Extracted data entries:

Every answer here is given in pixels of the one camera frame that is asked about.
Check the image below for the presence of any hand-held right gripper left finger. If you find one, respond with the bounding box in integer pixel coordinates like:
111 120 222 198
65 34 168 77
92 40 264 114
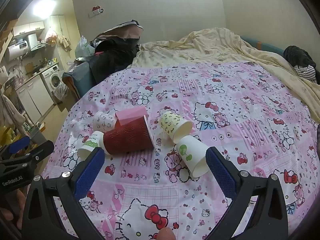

_Exercise brief_. With the pictures excluded, retype the records above verbatim.

_Written reply_.
Every answer here is given in pixels of the one camera frame that is asked about.
Check the image below for the presence of any hand-held right gripper left finger. If you find one, respond with the bounding box in integer pixel coordinates like:
111 120 222 198
65 34 168 77
92 40 264 114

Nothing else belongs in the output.